Roasted Corn Salsa
Plum tomatoes are a good substitute if you don't have ripe summer tomatoes.
Yield: 4 1/2 cups (72 servings) (serving size: 1 tablespoon)
More From Oxmoor House
Amount per serving
- Calories: 10
- Calories from fat: 27%
- Fat: 0.3g
- Saturated fat: 0.0g
- Monounsaturated fat: 0.0g
- Polyunsaturated fat: 0.0g
- Protein: 0.3g
- Carbohydrate: 1.9g
- Fiber: 0.4g
- Cholesterol: 0.0mg
- Iron: 0.0mg
- Sodium: 2mg
- Calcium: 0.0mg
- 5 ears yellow corn
- Cooking spray
- 2 cups diced seeded tomato (about 2 small)

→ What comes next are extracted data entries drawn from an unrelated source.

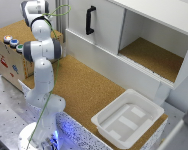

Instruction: Put the purple object on top of the drawer

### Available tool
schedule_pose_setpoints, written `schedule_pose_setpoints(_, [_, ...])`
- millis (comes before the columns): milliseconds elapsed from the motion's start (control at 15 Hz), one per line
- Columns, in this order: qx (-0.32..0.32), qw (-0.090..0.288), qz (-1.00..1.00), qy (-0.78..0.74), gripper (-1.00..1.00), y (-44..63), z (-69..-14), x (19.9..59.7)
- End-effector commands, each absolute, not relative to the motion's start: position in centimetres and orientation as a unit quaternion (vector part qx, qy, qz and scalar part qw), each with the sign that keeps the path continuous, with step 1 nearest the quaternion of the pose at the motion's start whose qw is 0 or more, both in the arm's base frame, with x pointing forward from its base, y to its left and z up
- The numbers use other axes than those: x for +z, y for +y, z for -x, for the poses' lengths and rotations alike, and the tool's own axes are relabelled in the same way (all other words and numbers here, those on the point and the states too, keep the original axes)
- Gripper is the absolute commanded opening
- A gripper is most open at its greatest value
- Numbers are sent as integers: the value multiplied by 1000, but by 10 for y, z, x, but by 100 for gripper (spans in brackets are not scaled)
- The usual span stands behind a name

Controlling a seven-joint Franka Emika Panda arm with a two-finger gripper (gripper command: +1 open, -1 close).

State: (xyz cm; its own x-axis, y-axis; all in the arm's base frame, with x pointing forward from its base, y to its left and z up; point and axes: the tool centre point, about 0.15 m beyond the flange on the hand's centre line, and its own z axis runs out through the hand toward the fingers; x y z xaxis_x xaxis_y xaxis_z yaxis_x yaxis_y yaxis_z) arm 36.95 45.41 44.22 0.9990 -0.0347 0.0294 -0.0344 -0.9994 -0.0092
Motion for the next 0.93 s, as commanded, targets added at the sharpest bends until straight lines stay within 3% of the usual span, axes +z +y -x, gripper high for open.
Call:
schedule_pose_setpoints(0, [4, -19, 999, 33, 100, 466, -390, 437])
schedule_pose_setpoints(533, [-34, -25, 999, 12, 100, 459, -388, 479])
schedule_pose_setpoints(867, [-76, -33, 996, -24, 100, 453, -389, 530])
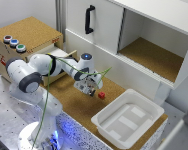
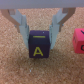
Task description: Place the purple object on the table
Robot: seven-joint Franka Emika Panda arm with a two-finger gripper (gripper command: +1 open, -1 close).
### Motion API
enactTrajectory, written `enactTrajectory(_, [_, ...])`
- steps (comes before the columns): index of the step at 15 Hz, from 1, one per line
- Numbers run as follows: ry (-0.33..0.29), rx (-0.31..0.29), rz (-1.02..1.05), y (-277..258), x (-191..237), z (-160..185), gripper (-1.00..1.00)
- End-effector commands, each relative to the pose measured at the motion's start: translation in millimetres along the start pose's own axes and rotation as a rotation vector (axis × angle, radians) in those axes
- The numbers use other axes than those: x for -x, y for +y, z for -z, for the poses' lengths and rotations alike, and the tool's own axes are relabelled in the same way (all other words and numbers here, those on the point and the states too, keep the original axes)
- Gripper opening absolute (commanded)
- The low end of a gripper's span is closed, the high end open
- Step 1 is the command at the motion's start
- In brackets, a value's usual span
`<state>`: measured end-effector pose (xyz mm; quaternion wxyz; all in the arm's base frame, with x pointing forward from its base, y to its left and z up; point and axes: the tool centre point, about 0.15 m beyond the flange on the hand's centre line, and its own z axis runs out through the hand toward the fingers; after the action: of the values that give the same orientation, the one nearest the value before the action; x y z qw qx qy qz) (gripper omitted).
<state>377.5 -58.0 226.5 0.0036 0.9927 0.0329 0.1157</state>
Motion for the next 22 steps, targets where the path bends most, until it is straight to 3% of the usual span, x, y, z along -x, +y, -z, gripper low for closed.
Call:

- 1/2 cup finely chopped green bell pepper
- 1/2 cup finely chopped red bell pepper
- 1/3 cup diced peeled jícama
- 1/4 cup peeled diced avocado
- 1/3 cup finely chopped red onion
- 3 tablespoons finely chopped fresh cilantro
- 1 garlic clove, minced
- 1 jalapeño pepper, seeded and minced
- 2 tablespoons fresh lime juice
- 2 1/2 teaspoons extra-virgin olive oil
- 1. Preheat oven to 475°.
- 2. Remove husks from corn. Scrub silks from corn.
- 3. Cut kernels from ears of corn. Place corn in a single layer on a jelly-roll pan coated with cooking spray. Bake at 475° for 15 minutes or until slightly charred, stirring every 5 minutes. Remove corn from pan; let cool.
- 4. Combine corn, tomato, and remaining ingredients, stirring well.